“I read it in a newspaper,” said Corona.
“I do declare,” exclaimed Mrs. Archibald, “everything is in the newspapers! I did think that we might settle down here and enjoy ourselves without people talking about our reason for coming!”
“You don’t mean to say,” cried Mrs. Perkenpine, now on her feet, “that you two elderly ones is the honey-mooners?”
“Yes,” said Mr. Archibald, looking with amusement on the astonished faces about him, “we truly are.”
“Well,” said the she-guide, seating herself, “if I’d stayed an old maid as long as that, I think I’d stuck it out. But perhaps you was a widow, mum?”
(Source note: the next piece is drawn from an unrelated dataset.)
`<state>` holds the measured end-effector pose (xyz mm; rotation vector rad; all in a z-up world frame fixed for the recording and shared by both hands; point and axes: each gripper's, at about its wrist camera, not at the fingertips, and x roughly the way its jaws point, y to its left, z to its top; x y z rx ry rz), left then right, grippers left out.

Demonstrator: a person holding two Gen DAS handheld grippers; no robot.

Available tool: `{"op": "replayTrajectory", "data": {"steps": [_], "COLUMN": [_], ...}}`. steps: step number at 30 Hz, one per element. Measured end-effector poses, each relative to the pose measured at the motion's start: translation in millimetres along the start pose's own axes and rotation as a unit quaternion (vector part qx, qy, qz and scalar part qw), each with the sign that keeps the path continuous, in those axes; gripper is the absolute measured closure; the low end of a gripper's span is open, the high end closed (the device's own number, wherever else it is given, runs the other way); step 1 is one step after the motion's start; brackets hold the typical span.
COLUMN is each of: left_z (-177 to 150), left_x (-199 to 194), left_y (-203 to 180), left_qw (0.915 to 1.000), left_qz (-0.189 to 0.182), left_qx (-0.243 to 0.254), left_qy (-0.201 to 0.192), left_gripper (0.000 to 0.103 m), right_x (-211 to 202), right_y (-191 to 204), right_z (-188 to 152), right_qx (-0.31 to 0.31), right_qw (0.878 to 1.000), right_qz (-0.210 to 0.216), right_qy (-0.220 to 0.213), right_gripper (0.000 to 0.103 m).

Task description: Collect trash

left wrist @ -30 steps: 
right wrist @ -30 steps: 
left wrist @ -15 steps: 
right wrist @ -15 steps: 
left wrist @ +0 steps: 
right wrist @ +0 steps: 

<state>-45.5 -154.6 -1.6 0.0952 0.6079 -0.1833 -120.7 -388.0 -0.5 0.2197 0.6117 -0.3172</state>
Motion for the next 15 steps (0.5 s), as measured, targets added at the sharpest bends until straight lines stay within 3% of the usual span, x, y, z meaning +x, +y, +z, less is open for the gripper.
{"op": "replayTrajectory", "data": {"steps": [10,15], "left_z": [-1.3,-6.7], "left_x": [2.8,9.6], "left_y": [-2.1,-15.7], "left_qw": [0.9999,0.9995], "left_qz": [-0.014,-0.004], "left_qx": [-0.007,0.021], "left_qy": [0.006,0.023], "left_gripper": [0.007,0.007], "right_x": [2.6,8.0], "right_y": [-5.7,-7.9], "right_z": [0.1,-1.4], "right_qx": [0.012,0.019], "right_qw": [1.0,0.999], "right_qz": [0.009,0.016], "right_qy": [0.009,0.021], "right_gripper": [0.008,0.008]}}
“No, indeed,” cried Mr. Archibald; “she was a charming girl when I married her. But just let me tell you how the matter stands,” and he proceeded to relate the facts of the case. “I thought,” he said, in conclusion, turning to Matlack, “that perhaps you knew about it, for I told Mr. Sadler, and I supposed he might have mentioned it to you.”
“No, sir,” said Matlack, relighting his pipe, “he knows me better than that. If he’d called me and said, ‘Phil, I want you to take charge of a couple that’s goin’ honey-moonin’ about twenty-five years after they married, and a-doin’ it for somebody else and not for themselves,’ I’d said to him, ‘They’re lunatics, and I won’t take charge of them.’ And Peter he knows I would have thought that and would have said it, and so he did not mention the particulars to me. He knows that the only things that I’m afraid of in this world is lunatics. ‘Tisn’t only what they might do to me, but what they might do to themselves, and I won’t touch ’em.”
“I hope,” said Mrs. Archibald, “that you don’t consider us lunatics now that you have heard why we are here.”
“Oh no,” said the guide; “I’ve found that you’re regular common-sense people, and I don’t change my opinions even when I’ve heard particulars; but if I’d heard particulars first, it would have been all up with my takin’ charge of you.”
“And you knew it all the time?” said Clyde to Margery, speaking so that she only could hear.